Set an array with undeterminate size
I should know this by now, but go figure. If I want to set up an array of Strings, yet I do not know how many Strings I am going to stick in it, how would I do so? For example, if I want to create an array myArray, and I do not know whether I am going to put 15 elements in it or 500, how would I set the length to be indeterminate, or something like that, so I do not get an ArrayIndexOutOfBoundsException?
Thanks,
Dan
[438 byte] By [
Djaunla] at [2007-10-3 2:47:43]
Does it HAVE to be an array or can it be a vector or a collection (I believe) or something along those lines ? *Note* I think it's a collection, not sure as the last time I needed a large group of things I had a vector at my disposal.
You could use a List, such as ArrayList.
How are you filling the array? Will you know the number of Strings at some point before filling it (at runtime, but not at compile time)? If you won't even know at runtime, and want to be sure not to get that exception, try an ArrayList. It will grow for you as necessary.
MLRona at 2007-7-14 20:36:30 >
Ah ok. I am actually using an ArrayList right now, I just figured there would be a way to use normal arrays.
And the number of strings I receive depends on how many strings the user inputs. He or she could input one, or he or she could input fifteen. I have a way of getting the number to my Java file obviously, so I will know the number of strings, sort of.
Thanks for the help,
Dan
If you know at runtime how many Strings you'll have, you can do this:
int numStrings = ...; // get from user (or whatever)
String [] strings = new String[numStrings];
If you don't even know at runtime until you have all String values, ArrayList is probably just as easy as an array.
MLRona at 2007-7-14 20:36:30 >
Ah, that's a good idea. Thank you.
Actually, while we're talking about arrays, is there some sort of way to specify where an iterator is in an array during a for loop?
In other words, if I have an array of strings, and want my code to do something if the element in the array is greater than 2, how would I go about doing that? In case that didn't make sense, let me provide an example.
int[] anArray = {1, 2, 3};
for (int i : anArray) {
if (i > 0) {
System.out.println("This number is greater than 1");
}
else {
System.out.println("This number is the number 1");
}
}
I'm basically trying to say the same thing, except using an array of strings. In the above example, if i is greater than 0, i.e. it is on the first or second value of the array (2 and 3, respectively) it will print out that the number is greater than 1. Otherwise, it will say the number is 1.
So my question now is: how could I do something similar using an array of strings? If the iterator is on the second string element in the array or greater, how could I signify that?
Please let me know if that doesn't make sense. And thank you for your help.
Dan
Actually, I figured it out after I played around some. The enhanced for loop does not work for this; instead I used the standard one, and said this:
String[] fileVars = {fileVar1, fileVar2, fileVar3};
for (int i=1; i < fileVars.length; i++) {
if (i > 1) {
// Do things here
}
}
Sorry if my previous post inconvienced anyone; I should have looked around more before I posted it.
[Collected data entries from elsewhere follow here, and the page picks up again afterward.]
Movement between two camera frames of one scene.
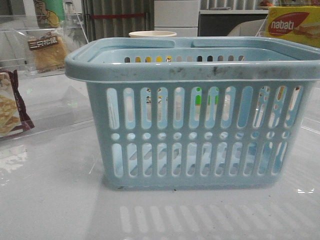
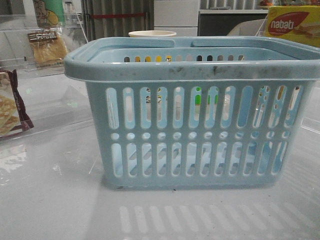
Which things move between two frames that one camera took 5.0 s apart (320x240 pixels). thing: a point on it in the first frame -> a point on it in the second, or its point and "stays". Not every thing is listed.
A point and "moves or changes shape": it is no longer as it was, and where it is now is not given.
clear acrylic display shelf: (36, 45) stays
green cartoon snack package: (50, 13) stays
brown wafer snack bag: (14, 117) stays
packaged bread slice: (49, 53) moves or changes shape
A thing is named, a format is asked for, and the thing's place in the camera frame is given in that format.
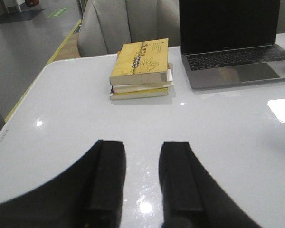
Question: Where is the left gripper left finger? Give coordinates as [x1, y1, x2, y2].
[0, 140, 126, 228]

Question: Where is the bottom yellow book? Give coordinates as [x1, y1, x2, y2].
[110, 87, 169, 100]

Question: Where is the yellow top book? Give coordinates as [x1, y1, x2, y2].
[110, 38, 169, 85]

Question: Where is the middle white book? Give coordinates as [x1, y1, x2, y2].
[111, 69, 173, 94]

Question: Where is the grey open laptop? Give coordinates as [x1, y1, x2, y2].
[179, 0, 285, 89]

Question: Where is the yellow book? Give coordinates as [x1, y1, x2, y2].
[110, 38, 169, 85]
[110, 87, 169, 100]

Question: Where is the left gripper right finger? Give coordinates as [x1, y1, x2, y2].
[159, 142, 259, 228]

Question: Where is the red trash bin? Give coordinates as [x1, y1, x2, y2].
[25, 0, 40, 7]

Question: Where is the left grey armchair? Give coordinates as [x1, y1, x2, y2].
[77, 0, 181, 57]

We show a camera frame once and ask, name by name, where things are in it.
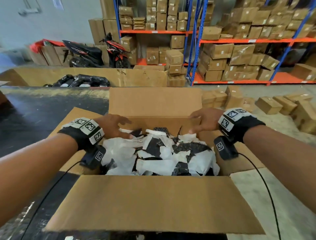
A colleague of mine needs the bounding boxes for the person's left hand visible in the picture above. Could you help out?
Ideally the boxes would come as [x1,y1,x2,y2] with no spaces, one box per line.
[95,114,134,139]

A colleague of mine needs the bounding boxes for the person's right hand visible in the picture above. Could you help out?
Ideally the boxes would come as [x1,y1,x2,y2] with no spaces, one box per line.
[189,108,224,135]

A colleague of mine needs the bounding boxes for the person's left forearm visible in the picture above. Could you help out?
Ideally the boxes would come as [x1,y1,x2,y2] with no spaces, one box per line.
[0,134,79,227]

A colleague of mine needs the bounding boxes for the person's right forearm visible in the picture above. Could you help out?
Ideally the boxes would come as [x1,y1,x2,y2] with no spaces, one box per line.
[243,125,316,214]

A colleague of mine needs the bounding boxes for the pile of black white-labelled packets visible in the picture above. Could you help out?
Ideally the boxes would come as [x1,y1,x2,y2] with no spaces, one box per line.
[101,127,221,177]

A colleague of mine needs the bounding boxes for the black wristband with marker blocks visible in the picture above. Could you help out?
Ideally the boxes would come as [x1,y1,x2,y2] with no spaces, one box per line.
[57,117,105,151]
[217,107,266,144]

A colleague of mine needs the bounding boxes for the brown cardboard box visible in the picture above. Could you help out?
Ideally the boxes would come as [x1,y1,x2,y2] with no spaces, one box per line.
[167,74,186,88]
[290,63,316,82]
[166,49,184,66]
[166,64,184,75]

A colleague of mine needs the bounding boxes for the long flat cardboard sheet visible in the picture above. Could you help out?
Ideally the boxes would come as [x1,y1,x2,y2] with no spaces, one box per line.
[0,66,169,88]

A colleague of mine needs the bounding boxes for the pile of black wrapped parcels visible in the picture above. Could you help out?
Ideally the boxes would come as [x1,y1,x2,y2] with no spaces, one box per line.
[43,74,111,88]

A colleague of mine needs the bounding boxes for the large open cardboard box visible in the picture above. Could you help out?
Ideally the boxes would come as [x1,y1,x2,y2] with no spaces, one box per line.
[43,87,266,235]

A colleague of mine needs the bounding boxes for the stack of brown cardboard boxes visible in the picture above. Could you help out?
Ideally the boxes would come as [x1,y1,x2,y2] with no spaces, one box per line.
[118,0,191,31]
[120,35,186,66]
[202,0,316,40]
[197,43,281,82]

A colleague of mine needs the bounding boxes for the pile of small cardboard boxes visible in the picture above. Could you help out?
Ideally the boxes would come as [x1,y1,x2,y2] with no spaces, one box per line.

> Sorry if my previous post inconvienced anyone; I should have looked around more before I posted it.
No problem. Good that you kept going and tried it out yourself, instead of just waiting for an answer. I wouldn't have known offhand--I've never used the enhanced 'for' loop (because the Java project I was on used Java 1.4 [1.3 until last December]).
MLRona at 2007-7-14 20:36:30 >
He tricked you guys.
CROSS POST!
http://forum.java.sun.com/thread.jspa?threadID=760485&tstart=0
Djaunl, What is wrong with you? We were JUST helping you a
couple minutes ago. There was no need to repeat your question
somewhere else... it is rude. People just repeated the answers
you were just given.
Sorry to bump this, but I just want to apologize if anyone thinks I cross-posted. I made a thread in "Java Programming" about similar concepts, but I believe it is a different question. I explained my reasoning in that thread, if you want to check it out.
In short: I did not mean to cross-post the same question; as TuringPest pointed out, that would be rude. If I accidentally did (i.e. if I didn't recognize that the problems were the same) then I apologize. It was not my intent to cross-post the same question.